Multi-point Focused Laser Differential Interferometry for Noise Measurements in High-Speed Tunnels

Abstract

Acoustic radiation and entropic disturbances were investigated with a 3-point Focused Laser Differential Interferometer (FLDI) in the free-stream flow of a Mach-6 shock tunnel at varying unit Reynolds numbers (3.23-14.4x10^6 /m) and total enthalpies (0.57-0.89 MJ/kg). With the FLDI beams split along the Mach angle, simultaneous measurements were made of disturbances propagating along streamlines and Mach lines. Streamwise convection velocities measured with the FLDI were found to agree well with theoretical free-stream velocities.

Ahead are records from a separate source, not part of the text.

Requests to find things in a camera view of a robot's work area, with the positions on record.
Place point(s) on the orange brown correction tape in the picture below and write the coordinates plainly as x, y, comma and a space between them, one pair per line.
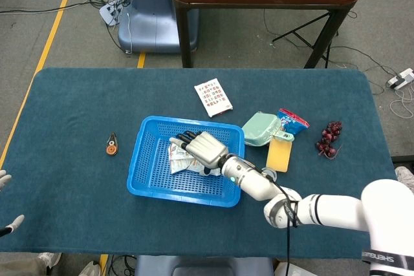
112, 146

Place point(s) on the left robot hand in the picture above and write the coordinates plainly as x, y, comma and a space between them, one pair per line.
14, 222

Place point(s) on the white snack packet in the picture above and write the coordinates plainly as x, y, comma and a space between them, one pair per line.
181, 164

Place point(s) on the blue red snack bag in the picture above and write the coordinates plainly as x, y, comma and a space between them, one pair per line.
292, 121

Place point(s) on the blue plastic perforated basket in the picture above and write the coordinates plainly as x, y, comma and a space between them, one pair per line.
181, 192

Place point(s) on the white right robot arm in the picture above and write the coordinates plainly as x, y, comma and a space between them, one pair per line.
323, 211

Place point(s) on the dark red grapes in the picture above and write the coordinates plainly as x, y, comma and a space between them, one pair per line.
328, 137

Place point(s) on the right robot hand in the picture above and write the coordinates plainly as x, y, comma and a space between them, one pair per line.
207, 150

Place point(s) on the white power strip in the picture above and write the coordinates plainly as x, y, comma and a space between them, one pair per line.
110, 12
401, 79

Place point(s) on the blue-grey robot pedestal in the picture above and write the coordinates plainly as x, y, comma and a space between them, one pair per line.
152, 24

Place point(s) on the white red-printed card pack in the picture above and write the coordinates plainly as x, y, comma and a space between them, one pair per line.
213, 96

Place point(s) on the grey sneaker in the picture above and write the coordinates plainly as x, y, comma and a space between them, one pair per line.
50, 260
406, 177
90, 269

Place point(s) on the blue-grey robot chassis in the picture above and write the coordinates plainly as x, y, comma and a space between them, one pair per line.
203, 266

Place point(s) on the yellow sponge block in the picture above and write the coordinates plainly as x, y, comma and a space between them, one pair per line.
278, 156

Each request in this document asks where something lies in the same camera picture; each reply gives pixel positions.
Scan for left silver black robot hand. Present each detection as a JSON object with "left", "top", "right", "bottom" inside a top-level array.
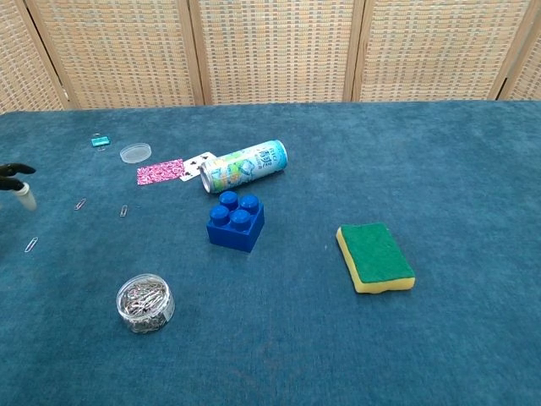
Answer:
[{"left": 0, "top": 162, "right": 38, "bottom": 211}]

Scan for clear plastic lid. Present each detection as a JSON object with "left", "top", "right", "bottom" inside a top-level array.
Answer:
[{"left": 119, "top": 142, "right": 152, "bottom": 164}]

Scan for clear container of paperclips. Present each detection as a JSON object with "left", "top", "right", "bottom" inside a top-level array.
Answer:
[{"left": 115, "top": 273, "right": 176, "bottom": 335}]

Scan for woven bamboo screen panel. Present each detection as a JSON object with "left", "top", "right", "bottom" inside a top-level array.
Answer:
[
  {"left": 500, "top": 0, "right": 541, "bottom": 102},
  {"left": 0, "top": 0, "right": 71, "bottom": 115},
  {"left": 25, "top": 0, "right": 206, "bottom": 111},
  {"left": 188, "top": 0, "right": 367, "bottom": 107},
  {"left": 352, "top": 0, "right": 533, "bottom": 102}
]

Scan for pink patterned card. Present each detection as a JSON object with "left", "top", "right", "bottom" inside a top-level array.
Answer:
[{"left": 136, "top": 158, "right": 185, "bottom": 186}]

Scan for white clubs playing card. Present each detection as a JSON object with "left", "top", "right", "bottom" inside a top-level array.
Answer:
[{"left": 178, "top": 151, "right": 217, "bottom": 183}]

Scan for blue toy building block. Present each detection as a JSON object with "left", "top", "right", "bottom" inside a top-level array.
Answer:
[{"left": 205, "top": 190, "right": 266, "bottom": 254}]

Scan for light blue drink can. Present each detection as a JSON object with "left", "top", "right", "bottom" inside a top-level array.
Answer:
[{"left": 199, "top": 139, "right": 290, "bottom": 195}]

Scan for green yellow sponge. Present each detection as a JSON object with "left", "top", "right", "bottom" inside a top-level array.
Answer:
[{"left": 336, "top": 222, "right": 417, "bottom": 295}]

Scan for blue felt table cover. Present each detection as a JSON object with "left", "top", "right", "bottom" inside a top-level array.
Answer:
[{"left": 0, "top": 100, "right": 541, "bottom": 406}]

Shear layers originating from the boundary layer of the free-jet nozzle contaminate the FLDI's core flow signal due to their presence within the optical path, and an analysis of the extent of shear layer influence is presented. The broadband density-based turbulence intensity is compared to that from the core flow, and in both cases, a decrease in fluctuations with Reynolds number is found. The relative contributions of the acoustic and entropic disturbances to the overall noise environment is also examined through a study of the correlated signal pairs, and a slight trend of increasing proportion of acoustic noise with Reynolds number is observed. Finally, the intermittency of the various tunnel conditions is investigated; the significantly elevated intermittency at the lowest Reynolds number condition suggests that the nozzle boundary layer may be transitional at this condition.